The server 130 may include a navigation unit 140, a vehicle data processing unit 145, and a data store 150. The navigation unit 140 may assist in location-based services. For example, the navigation unit 140 may assist a user (also referred to herein as a "driver") in transporting another user (also referred to herein as a "rider") and/or an object (e.g., food, parcel, etc.) from a first location (also referred to herein as a "pickup location") to a second location (also referred to herein as a "destination location"). The navigation unit 140 may assist in achieving user and/or object transport by providing maps and/or navigation instructions to applications running on the driver's user device 102, to applications running on the lift's user device 102, and/or to navigation systems running on the vehicle 120.

As an example, the navigation unit 140 may include a matching service (not shown) that pairs a lift person requesting a journey from the pick-up location to the destination location with a driver capable of completing the journey.

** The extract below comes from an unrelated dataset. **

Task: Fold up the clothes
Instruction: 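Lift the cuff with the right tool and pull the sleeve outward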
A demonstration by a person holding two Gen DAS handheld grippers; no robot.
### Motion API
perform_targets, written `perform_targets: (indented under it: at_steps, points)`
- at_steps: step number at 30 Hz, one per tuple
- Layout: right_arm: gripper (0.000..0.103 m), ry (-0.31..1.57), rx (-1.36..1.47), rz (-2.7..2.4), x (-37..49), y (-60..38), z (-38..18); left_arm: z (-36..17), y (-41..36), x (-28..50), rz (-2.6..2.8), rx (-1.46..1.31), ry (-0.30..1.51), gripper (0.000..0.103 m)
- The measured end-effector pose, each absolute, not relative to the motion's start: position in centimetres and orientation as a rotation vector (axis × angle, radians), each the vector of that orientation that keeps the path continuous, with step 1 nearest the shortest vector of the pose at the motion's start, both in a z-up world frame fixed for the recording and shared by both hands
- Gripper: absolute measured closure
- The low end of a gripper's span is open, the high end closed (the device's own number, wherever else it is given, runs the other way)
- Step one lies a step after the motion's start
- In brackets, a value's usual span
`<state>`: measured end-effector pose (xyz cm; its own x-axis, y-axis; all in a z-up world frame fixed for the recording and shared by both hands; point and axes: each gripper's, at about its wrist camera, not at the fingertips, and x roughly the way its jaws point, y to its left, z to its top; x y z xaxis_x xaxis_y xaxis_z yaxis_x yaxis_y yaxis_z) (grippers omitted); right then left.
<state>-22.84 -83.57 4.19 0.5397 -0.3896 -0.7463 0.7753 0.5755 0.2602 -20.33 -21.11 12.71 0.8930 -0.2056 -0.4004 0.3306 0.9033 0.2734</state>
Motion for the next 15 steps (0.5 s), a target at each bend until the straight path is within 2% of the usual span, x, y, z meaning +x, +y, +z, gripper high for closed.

The matching service may interact with an application running on the user device 102 of the lift and/or an application running on the user device 102 of the driver to establish the lift's journey and/or to process the payments made to the driver by the lift.

The navigation unit 140 may also communicate with an application running on the driver's user device 102 during the journey to obtain journey location information from the user device 102 (e.g., via a Global Positioning System (GPS) component coupled to and/or embedded in the user device 102) and provide navigation directions to the application, which aids the driver in driving from the current location to the destination location. The navigation unit 140 may also indicate a plurality of different geographic locations or points of interest to the driver, whether or not the driver is on a lift.

The vehicle data processing unit 145 may be configured to support driver assistance features of the vehicle 120 and/or to support autonomous driving. For example, the vehicle data processing unit 145 may generate and/or transmit map data to the vehicle 120, run a diagnostic model to identify operational problems with the vehicle 120, run a model to simulate the performance of the vehicle 120 given a set of variables, use the vehicle data provided by the vehicle 120 to identify objects and transmit an identification of the objects to the vehicle 120, generate and/or transmit vehicle 120 control instructions and/or type operations to the vehicle 120.

The data store 150 may store various types of data used by the navigation unit 140, the vehicle data processing unit 145, the user device 102, and/or the vehicle 120. For example, the data store 150 may store user data 152, map data 154, search data 156, and log data 158.

The user data 152 may include information concerning some or all users of the location-based service, such as drivers and lift-ers. The information may include, for example, a user name, password, name, address, billing information, data associated with previous trips taken by or serviced by the user, user rating information, user loyalty program information, and/or the like.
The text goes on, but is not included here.